W. M. Rodrigues, F. N. Walmsley, G. D. C. Cavalcanti and R. M. O. Cruz, “Security Relevant Methods of Android’s API Classification: A Machine Learning Empirical Evaluation,” in IEEE Transactions on Computers, doi: 10.1109/TC.2023.3291998.
The Android operating system provides functions and methods to handle sensitive data to secure users’ data. The Android security literature extracts binary features from a method and classifies the method into one of the Security Relevant Method’s classes, adding information about how the method handles sensitive data. However, the usage of binary features hinders the performance of some classifiers due to the high collision rate between instances. Although previous works have explored Security Relevant Method classification, an extensive study of machine learning algorithms over this problem has not been conceived.
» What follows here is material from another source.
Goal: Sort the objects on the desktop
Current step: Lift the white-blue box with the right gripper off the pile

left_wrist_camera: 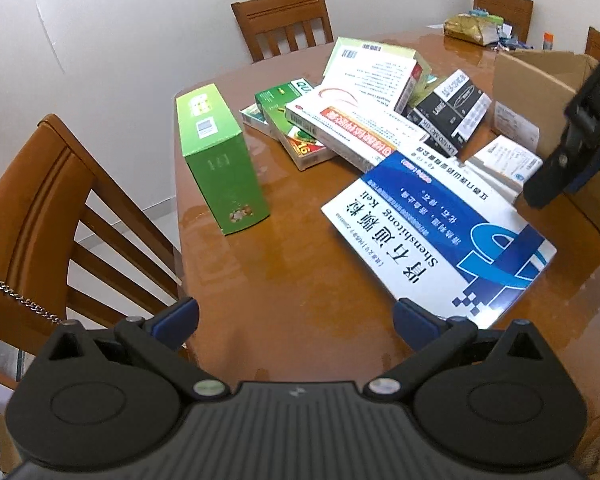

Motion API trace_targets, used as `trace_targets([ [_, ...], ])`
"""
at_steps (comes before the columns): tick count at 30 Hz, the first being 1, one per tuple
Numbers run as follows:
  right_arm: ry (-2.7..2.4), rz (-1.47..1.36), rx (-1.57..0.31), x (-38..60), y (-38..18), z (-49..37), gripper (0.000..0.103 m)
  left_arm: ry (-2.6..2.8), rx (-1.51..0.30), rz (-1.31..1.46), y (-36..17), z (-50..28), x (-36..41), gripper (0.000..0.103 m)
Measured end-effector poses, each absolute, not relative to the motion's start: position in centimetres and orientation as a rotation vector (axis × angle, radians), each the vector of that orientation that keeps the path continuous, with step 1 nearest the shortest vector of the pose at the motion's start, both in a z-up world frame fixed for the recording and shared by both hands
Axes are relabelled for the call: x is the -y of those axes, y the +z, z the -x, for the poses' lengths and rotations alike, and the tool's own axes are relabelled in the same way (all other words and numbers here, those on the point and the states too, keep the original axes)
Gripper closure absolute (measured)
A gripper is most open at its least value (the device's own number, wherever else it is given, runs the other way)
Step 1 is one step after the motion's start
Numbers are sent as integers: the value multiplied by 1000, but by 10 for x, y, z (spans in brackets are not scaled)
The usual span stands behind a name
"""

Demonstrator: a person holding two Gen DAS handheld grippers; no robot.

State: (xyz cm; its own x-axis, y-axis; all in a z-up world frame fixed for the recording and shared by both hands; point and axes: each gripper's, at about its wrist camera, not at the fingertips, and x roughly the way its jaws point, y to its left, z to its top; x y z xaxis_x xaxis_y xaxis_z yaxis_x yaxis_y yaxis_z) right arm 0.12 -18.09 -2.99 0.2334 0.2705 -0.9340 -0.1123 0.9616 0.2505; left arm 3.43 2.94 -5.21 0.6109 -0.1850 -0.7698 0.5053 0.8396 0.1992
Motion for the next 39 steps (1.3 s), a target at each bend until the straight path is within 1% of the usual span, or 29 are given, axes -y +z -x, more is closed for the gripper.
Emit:
trace_targets([
  [2, 271, -125, -1293, 177, -28, -2, 37, -400, -821, -442, -55, -34, -28, 0],
  [4, 280, -107, -1281, 170, -26, -4, 37, -393, -817, -452, -57, -33, -28, 0],
  [7, 275, -69, -1261, 156, -24, -5, 27, -397, -826, -453, -60, -30, -28, 0],
  [9, 285, -20, -1237, 141, -23, -5, 27, -403, -828, -455, -61, -27, -28, 0],
  [10, 289, -1, -1229, 134, -22, -5, 25, -405, -828, -456, -61, -25, -28, 0],
  [11, 289, 19, -1223, 127, -23, -6, 20, -407, -829, -457, -62, -23, -28, 0],
  [15, 285, 105, -1202, 98, -26, -8, 14, -422, -833, -463, -64, -14, -32, 0],
  [17, 274, 139, -1192, 86, -29, -9, 9, -428, -834, -469, -65, -9, -36, 0],
  [28, 185, 189, -1199, 57, -57, -3, 6, -412, -841, -460, -70, -5, -62, 0],
  [35, 138, 298, -1195, 36, -68, -1, 2, -408, -828, -440, -70, -5, -74, 0],
  [39, 114, 349, -1195, 28, -73, -1, 2, -397, -827, -425, -69, -7, -82, 0],
])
This work fills this gap, analyzing Monolithic classifiers, Multiple Classifier Systems, and Embedding algorithms to transform binary features into real-valued features, aiming to facilitate the classifier’s work by minimizing the ambiguity promoted by the collision. Our analyzes show that META-DES, using a pool of Decision Trees trained with the Random Forest algorithm, statistically has the best results. We also find that, in general, distance-based classifiers have a disadvantage in binary features. Moreover, embedding techniques such as deep metric learning with triplet loss can reduce geometrical instance ambiguity, improving the performance of the weakest learning algorithms. However, its usage was detrimental to the performance of more robust techniques, such as dynamic ensemble models better suited for handling difficult cases. The dataset and code used for the experiments are available in the following repository: https://github.com/walbermr/android-srm-ml-evaluation.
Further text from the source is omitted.